One determining factor in the design of a Instruction Set Architecture is the data types it will handle. All cpus are required to recognize a few of the more important data types, such as address, boolean, and unsigned integer data types. Many cpus recognize additional data types and include instructions specifically designed to manipulate these.
Addresses represent possible memory addresses available of the system. On some systems, a complete address cannot be represented by the data's unit size and must be established using combinations of registers or fetches from memory. Some systems also allow the use of a signed relative offset added to the current Instruction pointer to determine the address
Boolean values represent flags or status states. They are usually examined or manipulated at the bit level. Since the normal unit size of a computer system is the byte or an interger scaler of the byte (word or double word), boolean manipulation is performed either by instructions dedicated to specific bits, such as setting or checking the arithmetic carry bit, or by using a mask as one of the instruction's operands.

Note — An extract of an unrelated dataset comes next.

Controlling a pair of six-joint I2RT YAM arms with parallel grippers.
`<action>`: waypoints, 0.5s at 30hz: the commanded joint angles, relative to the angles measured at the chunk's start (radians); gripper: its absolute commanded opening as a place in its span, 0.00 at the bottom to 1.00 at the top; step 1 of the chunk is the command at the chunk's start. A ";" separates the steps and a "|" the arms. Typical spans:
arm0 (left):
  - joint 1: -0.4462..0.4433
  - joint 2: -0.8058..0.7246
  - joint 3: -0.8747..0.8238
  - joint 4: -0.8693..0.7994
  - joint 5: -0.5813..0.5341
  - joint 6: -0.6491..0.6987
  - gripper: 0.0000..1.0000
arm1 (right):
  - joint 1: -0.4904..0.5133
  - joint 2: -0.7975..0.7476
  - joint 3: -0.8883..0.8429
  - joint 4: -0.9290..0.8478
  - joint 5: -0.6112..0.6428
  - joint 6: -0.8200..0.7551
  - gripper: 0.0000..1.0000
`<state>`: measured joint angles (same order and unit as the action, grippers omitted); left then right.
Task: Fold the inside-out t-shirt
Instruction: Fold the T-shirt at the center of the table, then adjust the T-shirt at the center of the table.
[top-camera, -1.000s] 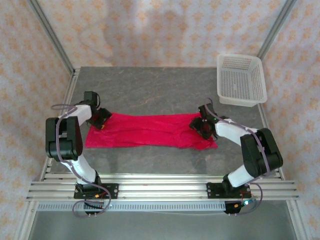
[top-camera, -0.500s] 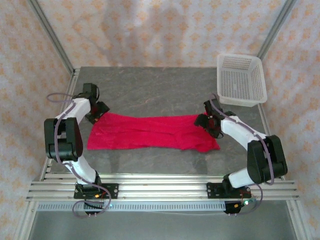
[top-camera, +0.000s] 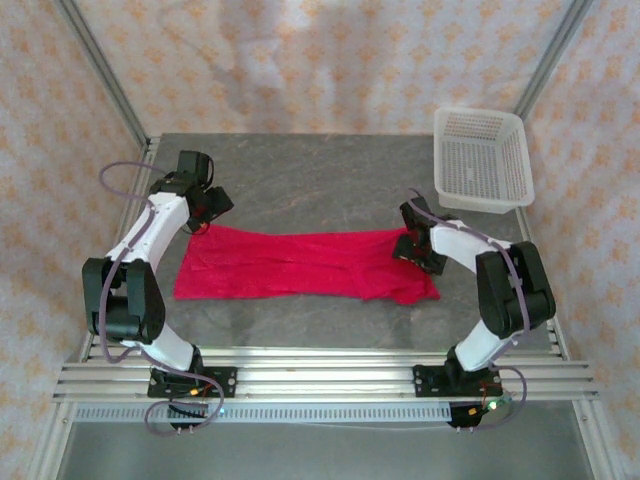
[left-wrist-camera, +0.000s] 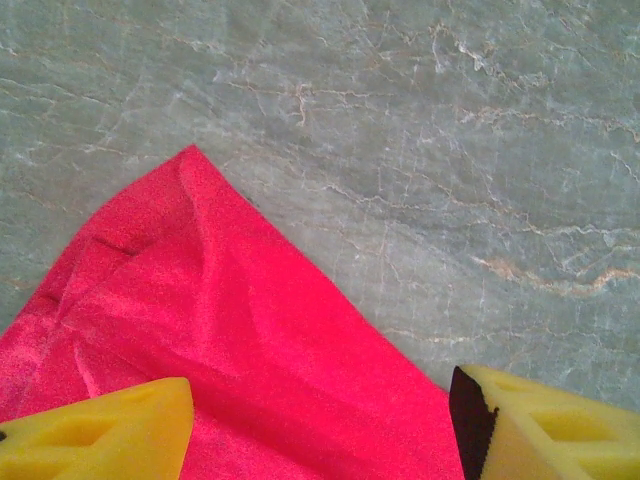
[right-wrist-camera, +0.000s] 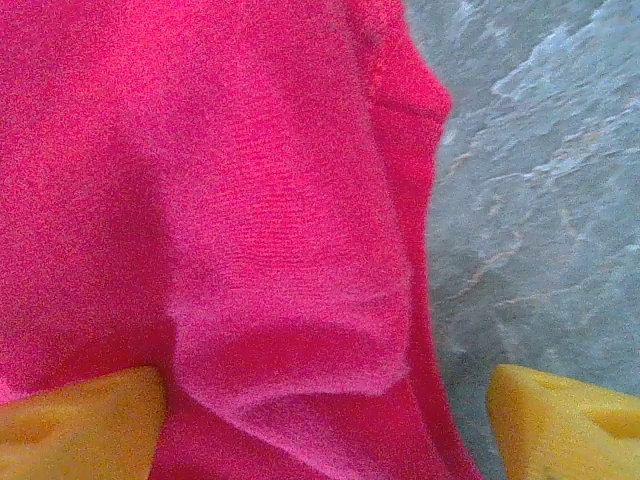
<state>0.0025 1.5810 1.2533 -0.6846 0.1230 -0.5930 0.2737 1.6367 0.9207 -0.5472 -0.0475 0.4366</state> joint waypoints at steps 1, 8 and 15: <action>0.004 -0.032 -0.028 -0.034 0.021 0.024 0.70 | -0.005 0.036 -0.024 0.052 -0.053 -0.005 0.73; 0.004 -0.039 -0.077 -0.014 0.043 0.017 0.70 | -0.005 0.044 -0.029 0.054 -0.053 -0.001 0.35; -0.004 -0.048 -0.139 0.021 0.083 -0.010 0.68 | -0.005 0.026 -0.029 0.049 -0.053 -0.012 0.02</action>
<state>0.0017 1.5650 1.1400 -0.6819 0.1841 -0.5941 0.2741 1.6520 0.9165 -0.4629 -0.1242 0.4347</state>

Numbers represent numeric values to be mathematically manipulated. This includes add, subtract, binary multiply and divde. Some systems may also include instructions that support multi-byte multiply/divde, floating point math and trig. or logrithmic functions. Other sytemss require the designers to create software libraries based on the simpler functions to accomplish this.
Numeric representation can be grouped into several catagories.

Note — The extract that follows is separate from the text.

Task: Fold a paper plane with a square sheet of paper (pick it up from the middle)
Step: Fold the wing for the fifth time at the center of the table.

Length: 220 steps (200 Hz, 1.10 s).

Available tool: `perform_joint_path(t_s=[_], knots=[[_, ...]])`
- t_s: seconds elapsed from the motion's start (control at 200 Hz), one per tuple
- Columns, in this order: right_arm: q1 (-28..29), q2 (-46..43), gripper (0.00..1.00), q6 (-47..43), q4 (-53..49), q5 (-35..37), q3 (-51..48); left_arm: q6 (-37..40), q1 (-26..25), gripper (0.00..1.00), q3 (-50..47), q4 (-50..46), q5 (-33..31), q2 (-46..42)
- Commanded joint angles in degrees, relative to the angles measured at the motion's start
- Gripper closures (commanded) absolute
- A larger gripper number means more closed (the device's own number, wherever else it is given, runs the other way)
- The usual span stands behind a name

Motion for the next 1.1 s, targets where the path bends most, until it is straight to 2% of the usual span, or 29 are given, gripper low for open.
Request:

Floating point numbers (real) are signed approximate representations. The magnitude and accuracy is determined by the number of bytes dedicated to the representation. It is much more difficult to scale hardware supported floating point instructions. If a float is desired with a magnitude and accuracy different than that defined for the instruction, it is usually done completely with software.
Binary Coded Decimals (BCD) are integers with a range of 0-9 rather than the standard 16 value nibble (4 bit) or 256 value byte. Extra bits in the nibble are ignored. Although wasteful of storage space, BCD was used early in the development of computers because it allowed the translation of algorithms used by people to solve finacial (and other math problems) into computer programs with a minimum of effort.
Current popular character data types are ASCII, EBCDIC, and Unicode. The first two are 1 byte representations of English specific characters. The third is a 2 byte code that has defined characters sets from many languages.
EBCDIC code is the English character set defined by IBM for its mainframe computers. It also includes upper and lower case alpha, numeric, and control characters.
Unicode is set so that the high byte specifies the language or specific character set being used and the lower byte specifies the characters in that set. Commands designed to not disturb the order of ASCII or EBCDIC data sequences will also work with Unicode. However, if a particular cpu has designed to perform some special manipulation of a particular character set will improperly handle one of these other character types.
Data ordering issues result from the difference between the size of a specific data unit and the size of the systems data bus or registers. If an integer is defined as a 16 bit value but the data bus and/or ALU register is 8 bits wide, then the integer must be fetched in two steps. However, the question becomes, is the 1st byte fetched, the high byte of the value or the low byte? And is the data arranged so that when address X is accessed to fetch the data, is the low byte at X and the high byte at X+1 or is it arranged the opposite?
On a system that requires multiple fetches to read a unit of data, placing the low byte at the lower address is often a more convenient way of manipulating data. This arrangement is called little Endian (the little end is at the lower address).
On systems that read the whole data unit or have a wide data bus (32 bits), placing the high byte at the low or starting address and simply placing the subsequent bytes sequentially up the address range offer an arrangement that is simple and quick to access. This arrangement is called big Endian because the high (big) value is at the starting address.
On systems that have been improved this often becomes a problem. A system may have started as with a narrow bus and used the Little Endian protocols. But over time the bus has been widened to offer improved performance. However, if a large number of applications have been written for the original system, the manufacturer may be obligated to maintain the original protocols even though switching to Big Endian may provide additional performance.